Predictive market modeling in R Language

July 29, 2017 09:17 AM

Using R to predict tomorrow’s returns 

The complete code is too long to show here and will be posted in the online version. Here are some key parts: 

Let our “from” date be 2005-01-02.


getSymbols(“^GSPC”, from=from_date)

spReturns = diff(log(Cl(GSPC)))

spReturns[as.character(head(index(Cl(GSPC)),1))] = 0

This will create a XTS named “GSPC,” a name of the symbol without ^. We then will take the log of the close and then take the difference of this log to make the data stationary. 

We next set up a window for testing and create a vector to save the forecasts: 

windowLength = window_Length

foreLength = length(spReturns) - windowLength

forecasts<- vector(mode=”character”, length=foreLength)

Next we set up a loop that we use to loop though the data while calculating our ARIMA/GARCH hybrid model. 

We will save the optimal order for ARIMA based on AIC in final order and use it as the mean part of the GARCH Model. 

The next step is to take the best model found for ARIMA and pass it into the ARMA part of the GARCH algorithm (see “Mixing models,” below).

Because our structure for our format is today’s date, forecast for tomorrow, we need to have two different versions of the forecasts.

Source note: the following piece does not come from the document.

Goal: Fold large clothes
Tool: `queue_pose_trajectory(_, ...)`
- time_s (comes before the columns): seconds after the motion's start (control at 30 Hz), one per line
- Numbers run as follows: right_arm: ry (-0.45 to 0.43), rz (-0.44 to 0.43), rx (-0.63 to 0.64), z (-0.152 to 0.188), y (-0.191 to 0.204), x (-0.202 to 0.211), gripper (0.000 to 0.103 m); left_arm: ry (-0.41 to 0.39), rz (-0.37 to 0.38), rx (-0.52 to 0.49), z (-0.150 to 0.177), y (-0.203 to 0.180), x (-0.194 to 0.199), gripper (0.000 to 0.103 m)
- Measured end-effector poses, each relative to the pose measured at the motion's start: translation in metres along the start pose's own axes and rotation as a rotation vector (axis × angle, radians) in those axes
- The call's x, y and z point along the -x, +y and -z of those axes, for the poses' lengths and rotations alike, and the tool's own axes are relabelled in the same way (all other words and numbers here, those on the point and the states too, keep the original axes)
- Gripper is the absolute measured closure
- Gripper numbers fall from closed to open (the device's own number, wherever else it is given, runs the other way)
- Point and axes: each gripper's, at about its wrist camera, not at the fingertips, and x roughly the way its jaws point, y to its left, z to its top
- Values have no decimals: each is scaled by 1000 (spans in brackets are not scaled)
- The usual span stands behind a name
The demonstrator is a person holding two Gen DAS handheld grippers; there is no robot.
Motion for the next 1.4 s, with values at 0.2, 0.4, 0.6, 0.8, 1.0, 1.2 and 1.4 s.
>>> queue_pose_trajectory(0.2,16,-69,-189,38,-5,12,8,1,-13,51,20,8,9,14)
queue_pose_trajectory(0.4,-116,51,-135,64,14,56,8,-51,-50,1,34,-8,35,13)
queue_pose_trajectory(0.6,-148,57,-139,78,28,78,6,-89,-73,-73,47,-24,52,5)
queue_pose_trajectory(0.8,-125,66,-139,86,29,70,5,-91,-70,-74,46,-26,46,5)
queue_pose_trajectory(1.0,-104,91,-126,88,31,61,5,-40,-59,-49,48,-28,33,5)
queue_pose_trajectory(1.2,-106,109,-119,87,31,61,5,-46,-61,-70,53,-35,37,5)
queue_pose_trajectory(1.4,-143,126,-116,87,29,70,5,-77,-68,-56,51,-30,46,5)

The first one is the “tomorrow” forecast, which is calculated using data from today back to window-length days. Next, we shift the forecast forward or dates backward so that the forecast date is on the row where the actual returns are. This allows us to use little trick to do a backtest. 

spArimaGarch = as.xts( read.zoo(file=”forecasts_new.csv”, format=”%Y-%m-%d”, header=F, sep=”,”))

spIntersect = merge( spArimaGarch[,1], spReturns, all=F )

spArimaGarchReturns = spIntersect[,1] * spIntersect[,2]

You can see we combined the GARCH forecasts shifts and the returns.  This allows us to multiple the sign of the forecast by the actual return on that day we create a poor man’s backtest. We then multiply together 1+the returns and take a cumproduct of these and then convert to a log scale. 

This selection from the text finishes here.